European Steelmakers Crimped By Slowdown
08/14/2012| 04:56am US/Eastern
--Steelmakers hit by construction slump in southern Europe
--Earnings decline sharply in the second quarter
--Order intake muted, but some signs of hope for coming months
FRANKFURT--European steelmakers see muted business prospects after sharply falling earnings in the second quarter, damped by the sovereign debt crisis and slowing demand from China.
ArcelorMittal (>> ArcelorMittal), ThyssenKrupp AG (>> ThyssenKrupp AG) and most recently Salzgitter AG (>> Salzgitter AG) have reported that conditions, including a construction slowdown in southern Europe, weighed on performance.
"The weak economic situation and in particular the general uncertainty resulting from the unresolved sovereign debt crisis are increasingly impacting our markets," said ThyssenKrupp Chief Executive Heinrich Hiesinger.
ArcelorMittal's chief executive made similar remarks. "The global economy remains fragile," said Lakshmi Mittal, and "the situation in Europe and its potential impact on other markets remains the biggest concern."
The world's largest steelmaker cut its forecast for global apparent steel demand to a 3.5% to 4% rise this year, down from its earlier prediction of a 4% to 4.5% increase. ArcelorMittal now sees a 3% to 5% contraction in Europe as construction demand in the highly indebted south of the continent remains depressed.
The Luxembourg-based company has also cut its forecast for Chinese steel consumption, but has become more optimistic for U.S. demand due to recovering residential construction.
The weak demand weighed on sector earnings. ArcelorMittal's second-quarter net profit fell 38% on the year, prompting Standard & Poor's to cut the company's credit rating below investment grade. Tuesday, Salzgitter said it swung to a net loss.
Customers were reluctant to place orders amid economic uncertainty, boding ill for the coming months. ThyssenKrupp's order intake declined 21% on the year, "somewhat concerning" and implying weak revenue in the next quarter, according to Warburg Research analyst Bjoern Voss.
The situation has been deteriorating over time, reported Salzgitter. "The willingness of many steel customers to place orders weakened rapidly in the face of deteriorating economic conditions' at the end of the second quarter, and "implementing the selling price increases so urgently needed was therefore not possible," said the company.
While there are few real indicators pointing to an overall recovery for the sector, some managers and analysts retain hope for improvement in the coming months.
Mr. Mittal said demand from China, the world's largest steel-consuming nation, should pick up in the second half of the year as the government takes steps to stimulate the economy through investments in railway infrastructure among other things.

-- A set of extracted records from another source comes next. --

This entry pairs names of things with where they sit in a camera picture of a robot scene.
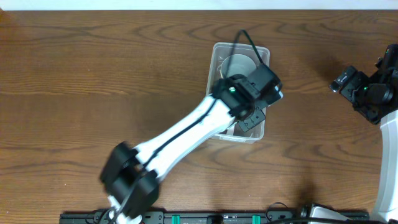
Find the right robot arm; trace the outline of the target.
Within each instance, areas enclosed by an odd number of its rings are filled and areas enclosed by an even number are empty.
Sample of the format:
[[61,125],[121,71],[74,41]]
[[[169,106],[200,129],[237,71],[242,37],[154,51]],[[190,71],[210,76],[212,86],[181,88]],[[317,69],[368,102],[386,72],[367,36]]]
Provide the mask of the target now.
[[397,77],[393,68],[379,69],[368,77],[347,67],[330,89],[343,95],[355,111],[382,133],[382,164],[376,204],[371,219],[397,220]]

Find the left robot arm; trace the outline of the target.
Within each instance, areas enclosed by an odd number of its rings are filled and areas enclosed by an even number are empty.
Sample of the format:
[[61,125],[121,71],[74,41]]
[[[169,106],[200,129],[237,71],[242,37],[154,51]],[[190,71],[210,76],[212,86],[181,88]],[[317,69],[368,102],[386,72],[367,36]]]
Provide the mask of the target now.
[[185,118],[155,138],[131,147],[118,144],[99,176],[112,209],[110,223],[140,223],[158,199],[160,184],[173,167],[212,136],[237,121],[246,129],[264,121],[262,109],[279,88],[264,78],[234,75],[216,82],[213,92]]

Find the grey plastic bowl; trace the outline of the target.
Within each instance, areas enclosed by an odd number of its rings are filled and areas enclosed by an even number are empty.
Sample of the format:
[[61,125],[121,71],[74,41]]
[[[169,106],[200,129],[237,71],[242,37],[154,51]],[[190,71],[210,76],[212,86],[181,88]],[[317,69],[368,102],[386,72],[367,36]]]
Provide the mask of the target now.
[[248,76],[256,68],[257,65],[250,57],[243,54],[233,54],[222,62],[220,75],[222,78],[232,77],[237,74]]

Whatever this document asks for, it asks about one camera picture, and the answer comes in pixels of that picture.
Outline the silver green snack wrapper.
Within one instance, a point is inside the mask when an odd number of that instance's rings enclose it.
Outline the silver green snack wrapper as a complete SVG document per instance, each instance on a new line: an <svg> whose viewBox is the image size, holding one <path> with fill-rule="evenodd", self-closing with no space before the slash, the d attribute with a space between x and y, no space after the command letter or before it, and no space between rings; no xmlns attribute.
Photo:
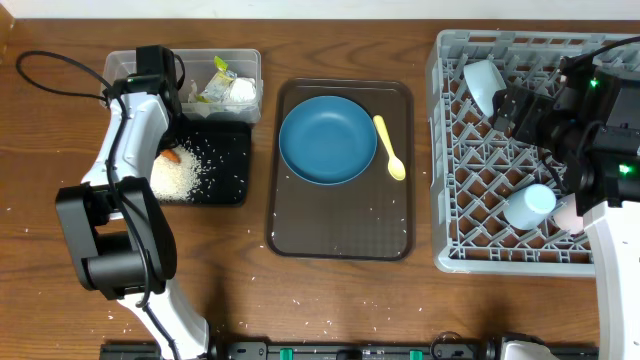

Morgan Stanley in a recent research report also noted signs of a demand recovery in China and pointed to a rebound in property sales, rising spending on infrastructure investments and surging car sales.
Salzgitter has hopes also for Europe. As orders have been very low recently, it "appears feasible that the fall may bring a recovery in demand and the implementation of urgently needed price increases," said the company.
JPMorgan analyst Alessandro Abate confirmed this view, saying "the global steel price trend is shaping up."
The devaluation of the euro against major currencies is also helping, said Salzgitter. And regarding earnings, not only selling price increases but also declining raw materials prices might help margins, said the company.